Polymer Quantization predicts radiation in inertial frames
Nirmalya Kajuri

TL;DR
This paper demonstrates that polymer quantization leads to Lorentz invariance violation, allowing inertial observers to detect radiation, with the radiation rate unaffected by the quantization scale, suggesting potential experimental tests.
Contribution
It shows that polymer quantization predicts radiation detection by inertial observers due to Lorentz violation, a novel effect not present in standard quantum field theory.
Findings
Inertial observers detect radiation in polymer quantized fields.
Radiation rate remains constant regardless of the polymer length scale.
Results suggest possible experimental constraints on polymer quantization.
Abstract
We investigate the response of an Unruh-DeWitt detector coupled to a polymer quantized massless scalar field in flat spacetime, using the propagator obtained by Hossain, Husain and Seahra.

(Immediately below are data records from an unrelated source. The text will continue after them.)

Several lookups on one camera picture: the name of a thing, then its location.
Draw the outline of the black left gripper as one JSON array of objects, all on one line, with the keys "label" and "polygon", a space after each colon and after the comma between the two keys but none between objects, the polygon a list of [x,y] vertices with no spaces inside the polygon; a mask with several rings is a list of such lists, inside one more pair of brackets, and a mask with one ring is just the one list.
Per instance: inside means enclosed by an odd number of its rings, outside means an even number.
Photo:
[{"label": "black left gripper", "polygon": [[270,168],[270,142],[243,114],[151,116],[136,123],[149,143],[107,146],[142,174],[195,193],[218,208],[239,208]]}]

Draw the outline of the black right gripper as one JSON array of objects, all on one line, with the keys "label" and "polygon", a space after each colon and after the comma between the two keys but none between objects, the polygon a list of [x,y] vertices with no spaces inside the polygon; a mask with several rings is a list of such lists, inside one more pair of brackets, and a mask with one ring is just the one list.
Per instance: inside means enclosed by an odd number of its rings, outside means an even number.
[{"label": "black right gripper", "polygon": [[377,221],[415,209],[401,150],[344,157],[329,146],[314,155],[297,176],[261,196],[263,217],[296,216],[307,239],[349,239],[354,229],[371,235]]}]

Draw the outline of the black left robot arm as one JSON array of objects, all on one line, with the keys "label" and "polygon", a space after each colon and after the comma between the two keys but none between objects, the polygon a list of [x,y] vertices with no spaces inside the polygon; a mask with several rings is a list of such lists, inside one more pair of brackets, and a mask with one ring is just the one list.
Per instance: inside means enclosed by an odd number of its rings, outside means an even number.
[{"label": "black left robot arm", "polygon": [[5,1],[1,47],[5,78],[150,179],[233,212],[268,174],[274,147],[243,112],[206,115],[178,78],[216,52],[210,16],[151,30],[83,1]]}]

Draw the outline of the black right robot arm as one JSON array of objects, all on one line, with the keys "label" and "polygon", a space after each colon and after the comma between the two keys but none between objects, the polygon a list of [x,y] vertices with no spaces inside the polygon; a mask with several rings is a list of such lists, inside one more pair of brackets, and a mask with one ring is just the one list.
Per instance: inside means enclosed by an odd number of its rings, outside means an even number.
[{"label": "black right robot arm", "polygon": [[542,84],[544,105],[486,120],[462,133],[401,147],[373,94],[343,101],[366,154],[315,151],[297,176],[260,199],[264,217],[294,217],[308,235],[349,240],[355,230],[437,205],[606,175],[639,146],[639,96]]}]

As this propagator violates Lorentz invariance, frames moving at different constant velocities are no longer equivalent. This means that it is possible in principle for even an observer moving at constant velocity to detect radiation. We show that such an observer indeed detects radiation. Remarkably, we show that the rate of this radiation does not decrease with the decrease in the characteristic length scale of polymer quantization. Thus the radiation cannot be suppressed by making the polymer length scale arbitrarily small. Our results should bring this theory within the ambit of low-energy experiments and place a lower limit on the characteristic polymer length scale.